The Star Tribune's Rachel Blount gave an important look at the challenges facing the Gophers athletic department recently with her detailed story on budget woes in revenue sports.
Among the biggest revelations: revenue from Gophers football ticket sales declined by 28.8 percent between 2014 and 2017.
Attendance woes caused by multiple factors are at the heart of the revenue decline, and the Gophers are hardly alone in the struggle.
On the heels of that good work — just in time for the college football season, which the Gophers were set to kick off Thursday with a home game against New Mexico State — comes another important story.
This one is from the Wall Street Journal's Rachel Bachman and illustrates an attendance discrepancy for the Gophers and their college football brethren.

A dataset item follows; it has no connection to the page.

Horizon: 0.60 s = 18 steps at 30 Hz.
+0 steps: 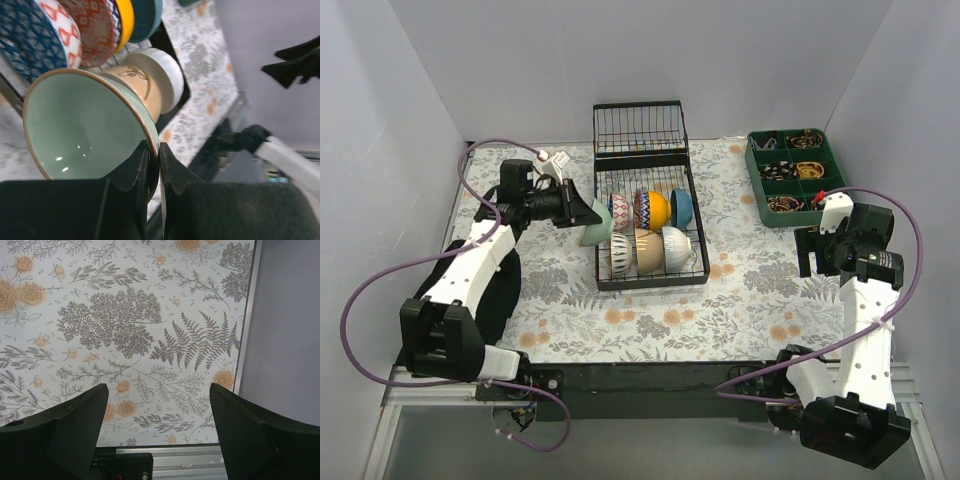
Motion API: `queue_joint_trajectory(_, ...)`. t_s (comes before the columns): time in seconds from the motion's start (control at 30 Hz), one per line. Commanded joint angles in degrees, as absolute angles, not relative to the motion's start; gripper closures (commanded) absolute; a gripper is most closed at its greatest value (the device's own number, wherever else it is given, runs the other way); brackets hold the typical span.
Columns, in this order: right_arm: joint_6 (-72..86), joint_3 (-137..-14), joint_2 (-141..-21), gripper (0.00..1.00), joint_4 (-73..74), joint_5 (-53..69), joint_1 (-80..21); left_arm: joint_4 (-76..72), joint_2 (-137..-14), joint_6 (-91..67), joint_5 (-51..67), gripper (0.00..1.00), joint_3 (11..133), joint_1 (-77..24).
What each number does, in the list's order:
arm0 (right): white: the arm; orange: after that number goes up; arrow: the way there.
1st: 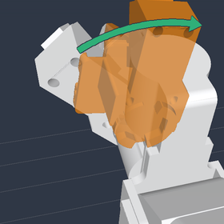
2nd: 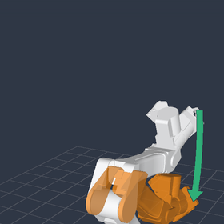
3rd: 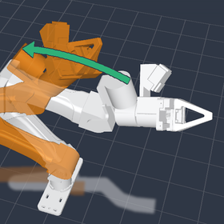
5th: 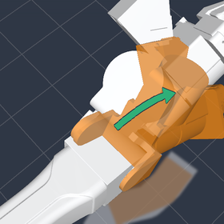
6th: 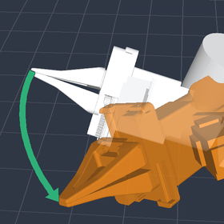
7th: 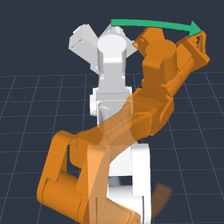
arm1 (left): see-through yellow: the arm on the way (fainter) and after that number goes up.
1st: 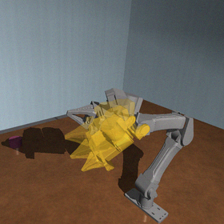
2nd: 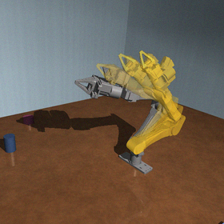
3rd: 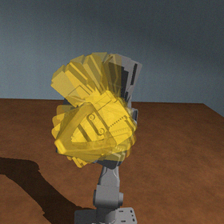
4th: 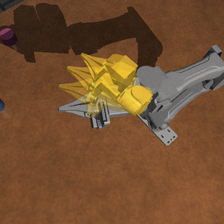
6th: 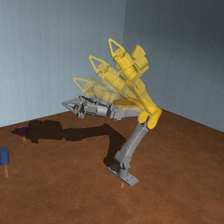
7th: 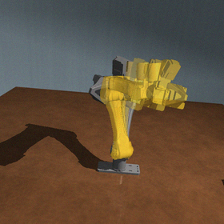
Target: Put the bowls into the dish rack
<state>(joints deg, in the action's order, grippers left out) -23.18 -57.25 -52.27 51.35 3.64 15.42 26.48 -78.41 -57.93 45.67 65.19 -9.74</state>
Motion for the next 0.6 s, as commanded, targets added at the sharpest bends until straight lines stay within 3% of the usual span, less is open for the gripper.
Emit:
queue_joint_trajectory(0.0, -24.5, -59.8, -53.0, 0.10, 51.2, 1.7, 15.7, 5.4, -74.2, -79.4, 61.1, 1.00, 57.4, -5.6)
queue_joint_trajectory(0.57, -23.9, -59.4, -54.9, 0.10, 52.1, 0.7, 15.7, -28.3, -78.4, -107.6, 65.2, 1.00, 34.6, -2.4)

In it, the WSJ compiled a large data set from 96 college football programs in 2017 and compared their announced attendances to actual figures shown by ticket scanners. (Link here, but subscription required).
If you weren't aware, it is common practice for teams in both college and pro sports to use tickets sold (or distributed) as their attendance measure instead of actual butts in seats — a large part of the reason you see "announced attendance" as part of the Star Tribune's boilerplate language in game stories when describing crowd size.
And if you've ever wondered how the actual crowd size compares to what teams announce, Bachman's story gives you a pretty clear picture of how it is in college football.